====== EXTRACTED DATA
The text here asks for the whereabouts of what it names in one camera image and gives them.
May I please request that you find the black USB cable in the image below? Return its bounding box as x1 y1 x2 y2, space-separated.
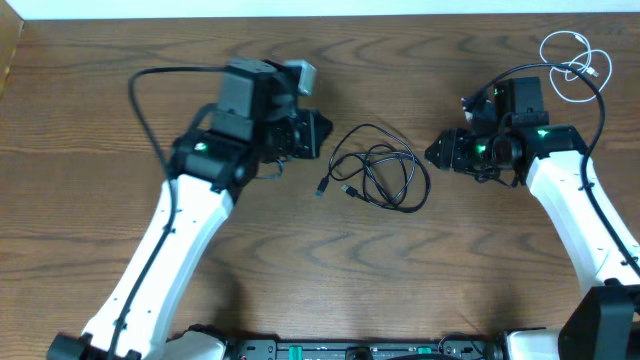
314 123 432 215

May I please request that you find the white cable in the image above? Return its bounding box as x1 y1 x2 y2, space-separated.
538 29 614 104

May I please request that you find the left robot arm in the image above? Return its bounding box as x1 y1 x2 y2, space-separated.
47 58 333 359

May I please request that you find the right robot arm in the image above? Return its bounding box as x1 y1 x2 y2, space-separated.
425 77 639 359

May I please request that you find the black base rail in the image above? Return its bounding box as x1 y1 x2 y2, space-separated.
169 324 614 360

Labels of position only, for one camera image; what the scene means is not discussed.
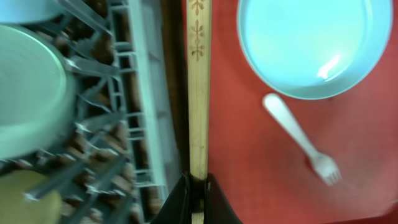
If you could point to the large light blue plate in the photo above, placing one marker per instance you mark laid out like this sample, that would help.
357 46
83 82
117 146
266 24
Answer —
313 49

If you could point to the wooden chopstick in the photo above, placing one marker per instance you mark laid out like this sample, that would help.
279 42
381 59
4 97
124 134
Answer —
199 21

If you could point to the yellow cup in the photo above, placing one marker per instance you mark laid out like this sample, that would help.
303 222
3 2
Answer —
18 208

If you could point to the small light blue bowl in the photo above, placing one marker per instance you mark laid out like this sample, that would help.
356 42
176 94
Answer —
29 11

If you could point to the white plastic fork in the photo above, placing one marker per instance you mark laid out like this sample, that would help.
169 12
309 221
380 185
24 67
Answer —
323 165

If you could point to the green bowl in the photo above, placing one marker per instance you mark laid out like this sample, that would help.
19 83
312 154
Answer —
37 93

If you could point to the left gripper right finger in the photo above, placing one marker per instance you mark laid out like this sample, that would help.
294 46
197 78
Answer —
217 209

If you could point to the red plastic tray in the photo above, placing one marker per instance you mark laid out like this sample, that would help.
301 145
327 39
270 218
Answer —
264 173

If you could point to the grey dishwasher rack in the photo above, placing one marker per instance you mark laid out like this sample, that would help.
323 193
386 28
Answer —
118 160

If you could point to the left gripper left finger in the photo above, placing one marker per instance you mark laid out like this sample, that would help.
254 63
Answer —
177 207

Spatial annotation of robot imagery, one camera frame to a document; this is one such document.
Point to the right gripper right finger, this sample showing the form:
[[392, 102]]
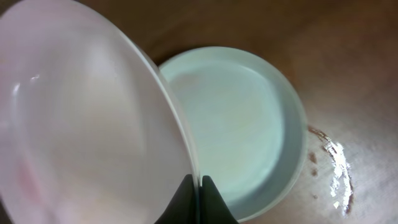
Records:
[[213, 209]]

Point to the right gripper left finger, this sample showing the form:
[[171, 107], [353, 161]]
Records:
[[182, 207]]

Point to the pale green plate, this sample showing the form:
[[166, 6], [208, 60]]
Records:
[[247, 123]]

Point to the pink plate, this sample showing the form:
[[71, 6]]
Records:
[[89, 133]]
============
WORK INSTRUCTION:
For the word "blue", please say how many lines in the entries hold it, with only the number as the reply.

SOLUTION TO THE EXERCISE:
2